■ **ACTION ITEM**: Copy the records below word for word. Stop after the line that contains "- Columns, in".

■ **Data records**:
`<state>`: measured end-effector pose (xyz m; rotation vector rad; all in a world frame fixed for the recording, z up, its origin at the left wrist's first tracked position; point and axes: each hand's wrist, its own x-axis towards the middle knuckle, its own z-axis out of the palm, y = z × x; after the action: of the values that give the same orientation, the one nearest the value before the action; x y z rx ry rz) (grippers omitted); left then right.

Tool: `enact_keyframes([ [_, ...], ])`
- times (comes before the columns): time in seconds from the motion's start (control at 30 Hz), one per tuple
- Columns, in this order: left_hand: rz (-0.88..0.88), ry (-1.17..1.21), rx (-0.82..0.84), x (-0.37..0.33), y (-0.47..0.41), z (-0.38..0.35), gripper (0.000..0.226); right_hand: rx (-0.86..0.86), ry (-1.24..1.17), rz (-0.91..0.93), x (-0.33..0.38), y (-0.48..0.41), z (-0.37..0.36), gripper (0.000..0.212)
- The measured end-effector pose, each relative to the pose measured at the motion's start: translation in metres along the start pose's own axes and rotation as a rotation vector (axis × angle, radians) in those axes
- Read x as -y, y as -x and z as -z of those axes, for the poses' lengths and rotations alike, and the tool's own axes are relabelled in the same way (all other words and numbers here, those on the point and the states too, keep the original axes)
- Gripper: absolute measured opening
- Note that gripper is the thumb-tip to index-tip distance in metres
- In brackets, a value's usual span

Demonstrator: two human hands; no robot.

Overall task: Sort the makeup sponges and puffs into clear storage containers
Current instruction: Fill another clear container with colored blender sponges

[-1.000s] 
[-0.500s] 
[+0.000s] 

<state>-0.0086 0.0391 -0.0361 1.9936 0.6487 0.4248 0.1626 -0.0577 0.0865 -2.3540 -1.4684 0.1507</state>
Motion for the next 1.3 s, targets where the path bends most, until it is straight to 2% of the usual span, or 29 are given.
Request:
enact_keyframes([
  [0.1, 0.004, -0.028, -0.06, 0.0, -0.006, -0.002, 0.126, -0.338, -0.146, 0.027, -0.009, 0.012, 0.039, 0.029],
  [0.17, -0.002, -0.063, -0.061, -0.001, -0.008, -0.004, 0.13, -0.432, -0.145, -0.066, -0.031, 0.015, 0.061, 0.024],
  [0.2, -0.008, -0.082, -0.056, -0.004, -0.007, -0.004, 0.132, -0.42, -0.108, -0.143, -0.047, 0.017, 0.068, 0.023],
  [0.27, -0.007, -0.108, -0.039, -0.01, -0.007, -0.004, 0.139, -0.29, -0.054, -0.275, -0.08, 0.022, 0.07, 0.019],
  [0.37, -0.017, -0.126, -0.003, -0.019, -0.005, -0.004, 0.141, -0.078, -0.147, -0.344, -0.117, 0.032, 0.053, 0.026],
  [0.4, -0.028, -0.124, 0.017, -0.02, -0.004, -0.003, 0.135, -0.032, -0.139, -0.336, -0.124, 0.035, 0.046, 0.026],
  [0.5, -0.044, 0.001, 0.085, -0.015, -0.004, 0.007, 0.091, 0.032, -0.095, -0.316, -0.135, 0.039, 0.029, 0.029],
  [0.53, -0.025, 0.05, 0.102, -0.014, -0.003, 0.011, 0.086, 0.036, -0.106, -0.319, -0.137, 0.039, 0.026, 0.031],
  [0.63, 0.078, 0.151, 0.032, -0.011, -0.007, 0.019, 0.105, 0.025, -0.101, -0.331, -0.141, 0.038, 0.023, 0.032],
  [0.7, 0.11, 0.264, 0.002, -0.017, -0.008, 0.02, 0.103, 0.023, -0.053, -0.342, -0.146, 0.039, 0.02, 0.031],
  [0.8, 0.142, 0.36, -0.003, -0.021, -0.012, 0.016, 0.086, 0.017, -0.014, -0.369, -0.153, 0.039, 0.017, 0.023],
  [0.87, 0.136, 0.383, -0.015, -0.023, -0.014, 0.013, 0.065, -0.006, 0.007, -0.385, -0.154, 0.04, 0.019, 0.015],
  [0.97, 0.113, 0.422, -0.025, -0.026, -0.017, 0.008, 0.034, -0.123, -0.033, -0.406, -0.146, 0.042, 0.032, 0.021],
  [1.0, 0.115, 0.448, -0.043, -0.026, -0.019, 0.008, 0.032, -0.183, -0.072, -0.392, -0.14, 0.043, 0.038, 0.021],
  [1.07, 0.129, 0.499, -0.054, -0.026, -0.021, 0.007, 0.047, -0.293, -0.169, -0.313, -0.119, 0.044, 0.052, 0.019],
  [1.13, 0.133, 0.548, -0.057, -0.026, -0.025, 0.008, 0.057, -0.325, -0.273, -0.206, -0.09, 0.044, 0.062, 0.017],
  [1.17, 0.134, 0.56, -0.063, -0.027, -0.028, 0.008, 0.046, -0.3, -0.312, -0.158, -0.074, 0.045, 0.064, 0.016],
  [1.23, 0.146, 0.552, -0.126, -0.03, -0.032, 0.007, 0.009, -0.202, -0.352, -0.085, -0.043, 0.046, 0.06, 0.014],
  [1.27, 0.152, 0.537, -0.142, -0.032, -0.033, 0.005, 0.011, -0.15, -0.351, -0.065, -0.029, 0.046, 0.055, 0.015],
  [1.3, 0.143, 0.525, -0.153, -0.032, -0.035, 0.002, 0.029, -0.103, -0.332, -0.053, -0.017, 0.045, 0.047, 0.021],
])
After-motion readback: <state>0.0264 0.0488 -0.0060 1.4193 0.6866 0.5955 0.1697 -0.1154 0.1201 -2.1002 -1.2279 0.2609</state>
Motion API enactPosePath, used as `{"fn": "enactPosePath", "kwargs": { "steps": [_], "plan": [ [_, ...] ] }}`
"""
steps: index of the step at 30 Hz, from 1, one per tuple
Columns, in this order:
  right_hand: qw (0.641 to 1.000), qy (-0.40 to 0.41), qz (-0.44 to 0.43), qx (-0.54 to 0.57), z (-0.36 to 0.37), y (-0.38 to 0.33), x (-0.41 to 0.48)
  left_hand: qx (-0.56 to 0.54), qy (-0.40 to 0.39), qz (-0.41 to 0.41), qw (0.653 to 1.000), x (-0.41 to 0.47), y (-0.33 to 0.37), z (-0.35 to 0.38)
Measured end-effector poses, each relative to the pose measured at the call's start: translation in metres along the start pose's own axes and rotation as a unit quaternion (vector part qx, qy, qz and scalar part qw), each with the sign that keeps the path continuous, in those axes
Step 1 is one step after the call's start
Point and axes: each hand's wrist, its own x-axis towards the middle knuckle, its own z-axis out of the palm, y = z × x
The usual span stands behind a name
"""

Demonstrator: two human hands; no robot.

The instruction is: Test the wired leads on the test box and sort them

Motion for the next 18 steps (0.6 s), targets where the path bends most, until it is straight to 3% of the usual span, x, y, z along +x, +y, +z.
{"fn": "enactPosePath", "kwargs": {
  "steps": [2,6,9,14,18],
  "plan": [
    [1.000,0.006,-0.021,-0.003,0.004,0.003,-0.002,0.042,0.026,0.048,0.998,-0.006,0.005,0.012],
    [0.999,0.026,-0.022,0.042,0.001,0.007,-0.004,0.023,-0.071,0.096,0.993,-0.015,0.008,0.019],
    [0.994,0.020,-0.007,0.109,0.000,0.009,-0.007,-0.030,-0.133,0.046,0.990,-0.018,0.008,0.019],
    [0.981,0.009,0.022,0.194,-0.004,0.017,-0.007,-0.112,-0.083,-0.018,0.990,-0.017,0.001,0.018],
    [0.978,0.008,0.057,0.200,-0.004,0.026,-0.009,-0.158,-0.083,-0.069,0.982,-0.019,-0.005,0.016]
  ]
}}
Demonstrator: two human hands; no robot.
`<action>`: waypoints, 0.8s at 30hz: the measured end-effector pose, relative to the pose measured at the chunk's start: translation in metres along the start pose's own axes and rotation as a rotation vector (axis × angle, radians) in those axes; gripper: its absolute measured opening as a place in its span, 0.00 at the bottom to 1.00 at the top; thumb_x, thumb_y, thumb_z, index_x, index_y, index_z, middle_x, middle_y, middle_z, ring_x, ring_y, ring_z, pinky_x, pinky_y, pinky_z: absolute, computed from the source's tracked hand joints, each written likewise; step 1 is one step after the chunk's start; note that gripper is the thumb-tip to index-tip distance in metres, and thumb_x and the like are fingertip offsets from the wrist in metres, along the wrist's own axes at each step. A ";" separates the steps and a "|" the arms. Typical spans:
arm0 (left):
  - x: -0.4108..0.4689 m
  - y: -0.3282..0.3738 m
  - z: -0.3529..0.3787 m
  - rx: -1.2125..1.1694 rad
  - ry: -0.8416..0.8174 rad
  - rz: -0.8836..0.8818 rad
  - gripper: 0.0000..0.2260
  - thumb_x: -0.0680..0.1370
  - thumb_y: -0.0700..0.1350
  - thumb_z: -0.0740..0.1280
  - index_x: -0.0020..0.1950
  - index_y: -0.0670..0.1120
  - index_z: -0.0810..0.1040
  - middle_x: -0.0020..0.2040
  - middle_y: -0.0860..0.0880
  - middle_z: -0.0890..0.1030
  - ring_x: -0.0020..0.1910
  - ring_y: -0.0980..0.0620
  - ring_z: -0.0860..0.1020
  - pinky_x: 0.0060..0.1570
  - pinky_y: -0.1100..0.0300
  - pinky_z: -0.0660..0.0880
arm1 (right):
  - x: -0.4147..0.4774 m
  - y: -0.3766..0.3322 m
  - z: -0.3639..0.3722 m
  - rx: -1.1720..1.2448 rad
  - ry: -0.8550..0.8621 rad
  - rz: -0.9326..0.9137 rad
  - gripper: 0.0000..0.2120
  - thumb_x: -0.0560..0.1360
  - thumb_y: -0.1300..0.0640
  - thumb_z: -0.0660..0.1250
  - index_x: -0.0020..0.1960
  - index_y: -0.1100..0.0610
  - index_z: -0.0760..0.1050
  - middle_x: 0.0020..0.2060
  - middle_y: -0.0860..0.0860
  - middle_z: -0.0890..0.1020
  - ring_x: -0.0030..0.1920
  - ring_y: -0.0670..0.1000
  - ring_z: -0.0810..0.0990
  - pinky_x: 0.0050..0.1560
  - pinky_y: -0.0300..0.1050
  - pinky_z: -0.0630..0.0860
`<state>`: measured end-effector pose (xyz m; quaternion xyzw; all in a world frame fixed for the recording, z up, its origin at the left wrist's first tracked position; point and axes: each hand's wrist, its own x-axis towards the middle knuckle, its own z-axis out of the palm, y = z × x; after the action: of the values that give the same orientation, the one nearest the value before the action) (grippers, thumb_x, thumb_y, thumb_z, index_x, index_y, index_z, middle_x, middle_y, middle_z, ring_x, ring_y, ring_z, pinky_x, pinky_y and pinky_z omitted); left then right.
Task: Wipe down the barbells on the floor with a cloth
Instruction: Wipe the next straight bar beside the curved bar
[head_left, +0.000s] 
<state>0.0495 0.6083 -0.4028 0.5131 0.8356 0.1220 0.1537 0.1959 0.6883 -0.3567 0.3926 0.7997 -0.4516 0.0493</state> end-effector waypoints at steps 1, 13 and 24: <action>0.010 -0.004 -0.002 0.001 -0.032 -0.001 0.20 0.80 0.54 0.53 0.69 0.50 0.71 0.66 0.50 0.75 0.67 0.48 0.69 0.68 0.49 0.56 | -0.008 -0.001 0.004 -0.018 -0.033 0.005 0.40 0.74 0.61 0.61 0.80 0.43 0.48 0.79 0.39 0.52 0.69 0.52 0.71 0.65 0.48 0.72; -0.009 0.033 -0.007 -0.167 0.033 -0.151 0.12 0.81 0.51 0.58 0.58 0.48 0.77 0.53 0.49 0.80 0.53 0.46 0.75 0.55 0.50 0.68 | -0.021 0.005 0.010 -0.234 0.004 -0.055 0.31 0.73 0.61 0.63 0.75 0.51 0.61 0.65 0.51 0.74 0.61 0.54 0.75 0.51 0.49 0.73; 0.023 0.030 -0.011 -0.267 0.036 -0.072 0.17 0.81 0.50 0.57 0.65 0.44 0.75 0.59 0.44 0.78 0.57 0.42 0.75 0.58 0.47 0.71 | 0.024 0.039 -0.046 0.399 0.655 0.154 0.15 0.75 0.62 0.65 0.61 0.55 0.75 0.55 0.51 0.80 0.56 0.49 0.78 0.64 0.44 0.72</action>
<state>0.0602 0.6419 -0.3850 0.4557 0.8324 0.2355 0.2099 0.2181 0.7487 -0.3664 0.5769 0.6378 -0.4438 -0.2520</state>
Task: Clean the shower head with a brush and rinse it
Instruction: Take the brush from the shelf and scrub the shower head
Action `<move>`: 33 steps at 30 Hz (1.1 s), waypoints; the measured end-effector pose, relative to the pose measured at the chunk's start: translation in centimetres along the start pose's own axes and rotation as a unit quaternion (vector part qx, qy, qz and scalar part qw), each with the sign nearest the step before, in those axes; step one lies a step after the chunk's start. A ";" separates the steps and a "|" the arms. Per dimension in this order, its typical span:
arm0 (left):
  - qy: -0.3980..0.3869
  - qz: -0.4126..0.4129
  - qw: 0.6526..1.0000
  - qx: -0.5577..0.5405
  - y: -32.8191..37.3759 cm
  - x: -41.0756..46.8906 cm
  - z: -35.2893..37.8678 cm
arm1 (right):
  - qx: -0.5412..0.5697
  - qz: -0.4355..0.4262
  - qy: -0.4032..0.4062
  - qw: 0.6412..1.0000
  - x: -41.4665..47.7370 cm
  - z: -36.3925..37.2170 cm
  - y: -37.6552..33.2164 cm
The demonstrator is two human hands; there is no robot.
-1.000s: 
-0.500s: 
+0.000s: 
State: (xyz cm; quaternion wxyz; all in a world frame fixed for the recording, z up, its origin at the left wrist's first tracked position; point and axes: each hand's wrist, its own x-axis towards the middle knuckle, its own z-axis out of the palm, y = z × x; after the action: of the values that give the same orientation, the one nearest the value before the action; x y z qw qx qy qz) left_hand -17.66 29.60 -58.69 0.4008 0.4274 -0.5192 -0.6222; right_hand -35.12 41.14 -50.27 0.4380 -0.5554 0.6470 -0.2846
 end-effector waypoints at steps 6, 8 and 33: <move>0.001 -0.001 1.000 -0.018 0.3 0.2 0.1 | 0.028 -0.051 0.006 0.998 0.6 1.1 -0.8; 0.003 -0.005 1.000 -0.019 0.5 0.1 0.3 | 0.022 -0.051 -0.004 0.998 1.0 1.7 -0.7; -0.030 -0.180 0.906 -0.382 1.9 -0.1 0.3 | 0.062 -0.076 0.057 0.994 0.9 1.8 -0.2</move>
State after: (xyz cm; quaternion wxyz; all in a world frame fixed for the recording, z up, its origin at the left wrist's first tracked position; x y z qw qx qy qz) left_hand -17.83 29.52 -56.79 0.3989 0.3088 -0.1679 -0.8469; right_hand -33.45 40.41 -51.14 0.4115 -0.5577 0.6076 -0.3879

■ **EXERCISE SOLUTION**:
`<state>`: measured end-effector pose (xyz m; rotation vector rad; all in a world frame fixed for the recording, z up, its origin at the left wrist's first tracked position; point and axes: each hand's wrist, its own x-axis towards the middle knuckle, its own z-axis out of the palm, y = z × x; after the action: of the values that give the same orientation, the one nearest the value before the action; x y z rx ry rz) (grippers omitted); left then right.

Tool: `enact_keyframes([ [_, ...], ])`
- times (comes before the columns): time in seconds from the motion's start (control at 30 Hz), one per tuple
- Columns, in this order: left_hand: rz (-0.88..0.88), ry (-1.17..1.21), rx (-0.82..0.84), x (-0.37..0.33), y (-0.47..0.41), z (-0.38..0.35), gripper (0.000..0.226); right_hand: rx (-0.86..0.86), ry (-1.24..1.17), rz (-0.91..0.93), x (-0.33..0.38), y (-0.48..0.41), z (-0.37..0.36), gripper (0.000..0.212)

That wraps up the exercise.